### WHAT YOU HAVE TO DO:
The answer must consist only of the lines from the line with "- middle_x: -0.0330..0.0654" to the line with "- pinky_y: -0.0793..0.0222", both included, exactly as they stand below.

### GIVEN DATA:

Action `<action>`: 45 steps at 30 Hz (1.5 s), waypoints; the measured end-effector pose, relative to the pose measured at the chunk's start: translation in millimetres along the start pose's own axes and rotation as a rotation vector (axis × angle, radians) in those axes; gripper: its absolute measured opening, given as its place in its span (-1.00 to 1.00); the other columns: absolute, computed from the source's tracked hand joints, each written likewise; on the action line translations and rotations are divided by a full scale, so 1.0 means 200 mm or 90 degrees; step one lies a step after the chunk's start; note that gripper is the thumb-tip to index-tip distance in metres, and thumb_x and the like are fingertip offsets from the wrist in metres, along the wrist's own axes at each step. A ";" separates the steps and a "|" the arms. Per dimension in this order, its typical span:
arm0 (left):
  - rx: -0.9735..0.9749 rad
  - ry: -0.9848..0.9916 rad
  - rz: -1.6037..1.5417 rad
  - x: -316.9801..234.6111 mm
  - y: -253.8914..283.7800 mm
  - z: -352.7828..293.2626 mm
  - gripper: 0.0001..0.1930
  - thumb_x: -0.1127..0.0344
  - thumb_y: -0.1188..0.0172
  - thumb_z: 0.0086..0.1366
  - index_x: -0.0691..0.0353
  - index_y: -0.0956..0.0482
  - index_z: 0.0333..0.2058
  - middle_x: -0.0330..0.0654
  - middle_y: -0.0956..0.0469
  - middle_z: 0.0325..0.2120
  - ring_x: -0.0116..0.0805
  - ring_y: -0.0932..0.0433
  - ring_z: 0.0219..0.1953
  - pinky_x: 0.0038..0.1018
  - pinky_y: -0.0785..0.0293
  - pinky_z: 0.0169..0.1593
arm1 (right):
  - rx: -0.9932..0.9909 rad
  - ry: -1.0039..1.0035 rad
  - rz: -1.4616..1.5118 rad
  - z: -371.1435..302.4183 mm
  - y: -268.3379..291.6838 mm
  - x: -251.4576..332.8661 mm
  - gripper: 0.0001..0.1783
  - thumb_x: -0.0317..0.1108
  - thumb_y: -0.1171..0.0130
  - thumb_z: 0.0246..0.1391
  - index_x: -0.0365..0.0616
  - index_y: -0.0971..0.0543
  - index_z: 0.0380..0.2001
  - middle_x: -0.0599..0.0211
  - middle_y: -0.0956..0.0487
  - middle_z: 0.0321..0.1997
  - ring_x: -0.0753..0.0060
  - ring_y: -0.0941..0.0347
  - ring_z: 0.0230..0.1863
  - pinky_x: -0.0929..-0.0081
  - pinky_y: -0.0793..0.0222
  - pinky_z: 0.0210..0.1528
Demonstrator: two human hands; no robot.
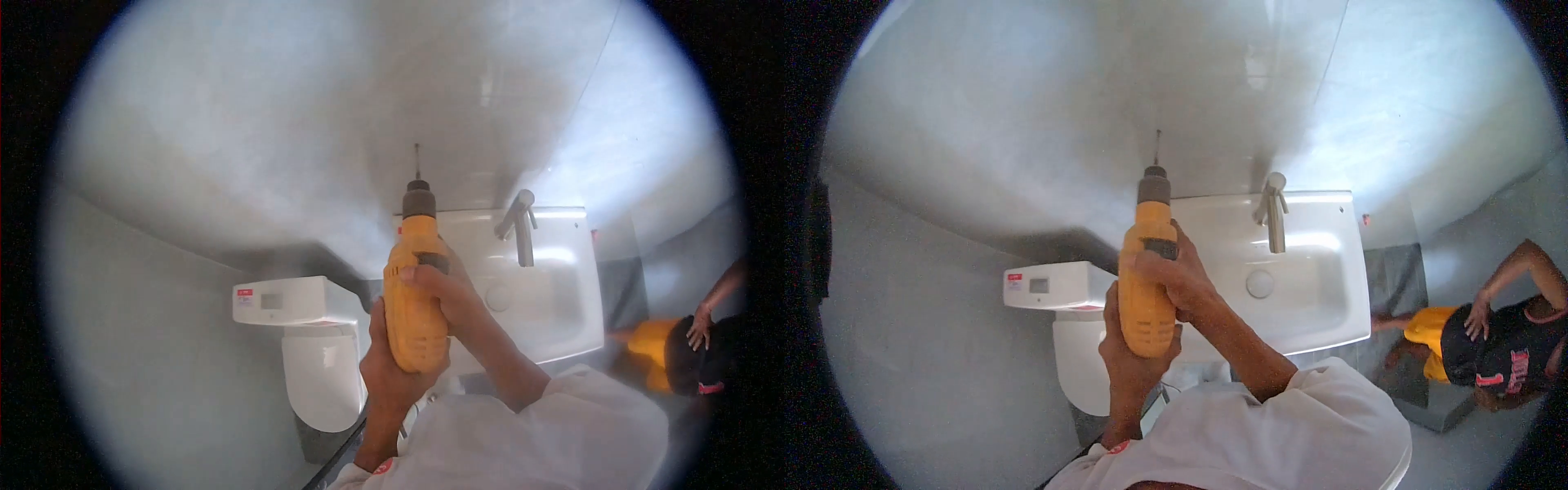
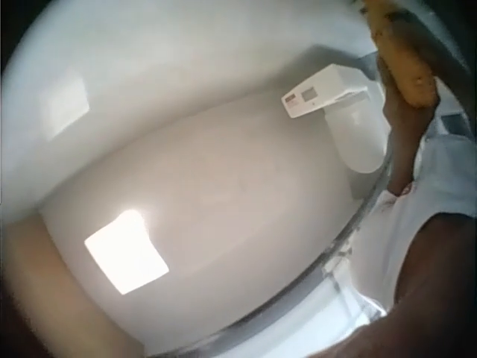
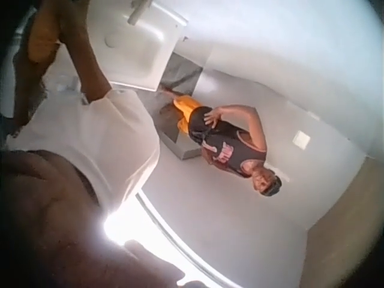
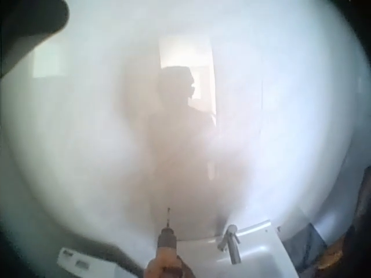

### RESULT OF THIS EXERCISE:
  - middle_x: -0.0330..0.0654
  - middle_y: -0.0956..0.0469
  - middle_z: 0.0325..0.2120
  - ring_x: -0.0116..0.0805
  - ring_y: -0.0932..0.0433
  - ring_z: 0.0219..0.1953
  - pinky_x: 0.0038..0.1018
  - pinky_y: -0.0785..0.0293
  - pinky_z: 0.0169..0.1593
arm1 (right):
  - rx: -0.9932..0.9909 rad
  - ry: -1.0039..1.0035 rad
  - rz: -1.4616..1.5118 rad
  - z: -371.1435..302.4183 mm
  - y: -268.3379..291.6838 mm
  - x: -251.4576..332.8661 mm
  - gripper: 0.0001..0.1783
  - thumb_x: -0.0317..0.1108
  - thumb_y: -0.1171..0.0130
  - thumb_z: 0.0246..0.1391
  - index_x: -0.0365..0.0616
  - index_y: -0.0971..0.0543
  - index_z: 0.0380..0.2001
  - middle_x: -0.0599..0.0211
  - middle_y: -0.0956..0.0487
  - middle_z: 0.0321..0.1997
  - ring_x: -0.0753..0.0060
  - ring_y: -0.0941..0.0347
  - ring_z: 0.0230..0.1863
  - pinky_x: -0.0929..-0.0081
  - pinky_y: -0.0793..0.0222

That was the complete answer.